I'll try and look into this a bit further too. I also am not sure how
Basiclinux handles this, obviously.
Thanks, James
-
To unsubscribe from this list: send the line "unsubscribe linux-newbie" in
the body of a message to majordomo@vger.kernel.org
More majordomo info at http://vger.kernel.org/majordomo-info.html
Please read the FAQ at http://www.linux-learn.org/faqs
^ permalink raw reply [flat|nested] 15+ messages in thread
* Re: Intel 82595FX clone NIC problems
2003-04-11 19:29 ` James Miller
@ 2003-04-11 20:08 ` Ray Olszewski
2003-04-11 20:24 ` James Miller
2003-04-12 9:13 ` ichi
0 siblings, 2 replies; 15+ messages in thread
From: Ray Olszewski @ 2003-04-11 20:08 UTC (permalink / raw)
To: James Miller, Linux-Newbie list
James -- Based on the additional ifconfig info you provide here, it seems
that my original guess was wrong. I may have been misinterpreting what you
wrote before (doing some incorrect rading between the lines), so I'd like
you to repost, this time with come complete output.
First, note that the attempted ping does NOT genreate any TX packets. The
"before" ifconfig reads (in part): "TX packets:98 errors:0 dropped:0
overruns:0 carrier:1". The "after" ifconfig is identical here: "X
packets:98 errors:0 dropped:0 overruns:0 carrier:1". So the ping is not
going out the interface.
To understand why, I'd like to see the exact ping command and all that
results. For example, here is what an unsuccessful ping normally looks like
(In this case, one to a unused LAN address):
autovcr@kuryakin:~$ ping 192.168.1.44
PING 192.168.1.44 (192.168.1.44): 56 data bytes
[... long wait here..., ended by pressing ^C]

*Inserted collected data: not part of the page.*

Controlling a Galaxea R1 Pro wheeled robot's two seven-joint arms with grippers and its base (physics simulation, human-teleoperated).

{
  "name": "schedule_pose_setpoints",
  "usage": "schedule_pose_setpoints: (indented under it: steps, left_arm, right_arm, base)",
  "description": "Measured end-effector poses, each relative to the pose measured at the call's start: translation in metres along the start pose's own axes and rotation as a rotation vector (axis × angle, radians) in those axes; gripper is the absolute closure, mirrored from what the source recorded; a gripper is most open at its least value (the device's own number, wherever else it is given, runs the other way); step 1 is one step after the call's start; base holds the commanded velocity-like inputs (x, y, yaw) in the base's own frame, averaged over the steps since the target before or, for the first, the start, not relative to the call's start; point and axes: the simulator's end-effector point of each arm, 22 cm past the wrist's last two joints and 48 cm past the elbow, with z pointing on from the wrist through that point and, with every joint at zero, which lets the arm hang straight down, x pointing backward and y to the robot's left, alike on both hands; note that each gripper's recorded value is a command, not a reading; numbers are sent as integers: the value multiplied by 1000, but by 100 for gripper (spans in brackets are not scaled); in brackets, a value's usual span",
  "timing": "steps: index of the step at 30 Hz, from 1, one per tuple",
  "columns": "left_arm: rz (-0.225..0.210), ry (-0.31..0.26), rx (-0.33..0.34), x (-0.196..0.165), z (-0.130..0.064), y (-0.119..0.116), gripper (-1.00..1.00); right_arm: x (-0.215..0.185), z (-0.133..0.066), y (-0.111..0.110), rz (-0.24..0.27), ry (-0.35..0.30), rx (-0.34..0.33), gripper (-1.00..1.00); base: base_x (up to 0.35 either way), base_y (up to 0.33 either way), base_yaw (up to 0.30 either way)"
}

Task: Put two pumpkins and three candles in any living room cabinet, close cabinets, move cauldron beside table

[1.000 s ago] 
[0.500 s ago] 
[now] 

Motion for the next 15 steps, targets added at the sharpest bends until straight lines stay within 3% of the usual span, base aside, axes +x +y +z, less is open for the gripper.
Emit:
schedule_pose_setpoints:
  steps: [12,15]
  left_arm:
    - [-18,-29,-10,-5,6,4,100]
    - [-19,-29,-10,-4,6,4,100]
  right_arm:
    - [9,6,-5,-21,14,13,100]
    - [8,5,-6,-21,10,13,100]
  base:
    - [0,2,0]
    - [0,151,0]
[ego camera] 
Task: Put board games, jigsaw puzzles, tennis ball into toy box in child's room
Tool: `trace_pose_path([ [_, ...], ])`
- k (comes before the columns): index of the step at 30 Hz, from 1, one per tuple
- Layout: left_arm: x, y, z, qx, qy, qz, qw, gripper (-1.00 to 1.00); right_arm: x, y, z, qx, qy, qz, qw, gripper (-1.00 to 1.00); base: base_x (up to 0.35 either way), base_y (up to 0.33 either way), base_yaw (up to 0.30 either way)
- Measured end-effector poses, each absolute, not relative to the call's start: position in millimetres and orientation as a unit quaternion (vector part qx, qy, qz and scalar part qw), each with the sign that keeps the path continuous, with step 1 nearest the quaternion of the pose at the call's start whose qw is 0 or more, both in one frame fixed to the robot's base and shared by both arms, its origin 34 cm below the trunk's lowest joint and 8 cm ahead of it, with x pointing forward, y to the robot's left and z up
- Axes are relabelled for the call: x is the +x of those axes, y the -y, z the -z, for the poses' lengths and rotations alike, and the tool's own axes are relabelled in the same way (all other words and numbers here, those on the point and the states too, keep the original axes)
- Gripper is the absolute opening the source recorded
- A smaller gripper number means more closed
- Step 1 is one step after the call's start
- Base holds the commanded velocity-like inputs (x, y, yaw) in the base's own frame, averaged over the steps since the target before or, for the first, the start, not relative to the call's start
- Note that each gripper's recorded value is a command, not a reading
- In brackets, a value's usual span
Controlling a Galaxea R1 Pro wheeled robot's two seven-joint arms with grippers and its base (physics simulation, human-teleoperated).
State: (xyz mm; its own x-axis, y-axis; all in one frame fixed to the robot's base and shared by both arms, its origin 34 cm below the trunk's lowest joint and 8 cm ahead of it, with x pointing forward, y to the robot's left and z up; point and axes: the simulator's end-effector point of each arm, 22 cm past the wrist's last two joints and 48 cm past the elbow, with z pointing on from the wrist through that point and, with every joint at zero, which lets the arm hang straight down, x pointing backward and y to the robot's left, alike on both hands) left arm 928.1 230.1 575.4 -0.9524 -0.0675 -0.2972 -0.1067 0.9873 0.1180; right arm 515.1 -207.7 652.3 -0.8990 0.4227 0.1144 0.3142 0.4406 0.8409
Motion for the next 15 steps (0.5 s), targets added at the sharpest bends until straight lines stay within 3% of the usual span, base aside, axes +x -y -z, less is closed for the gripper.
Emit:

--- 192.168.1.44 ping statistics ---
10 packets transmitted, 0 packets received, 100% packet loss
Is this what you see when you ping unsuccessfully, or is anything different?
As to the arp table, a HW address of all 0s means the arp attempt failed
... the querying host did not get a response. If it gets a response, you'll
see non-0 hex values in the entry, something like this:
autovcr@kuryakin:~$ more /proc/net/arp
IP address HW type Flags HW address Mask Device
192.168.1.129 0x1 0x2 00:A0:CC:E6:76:7E * eth0
Checking the routing table means, in practice, looking at the output of
"netstat -nr" (there are other ways as well, but I've never seen a Linux
system that didn't have the netstat command).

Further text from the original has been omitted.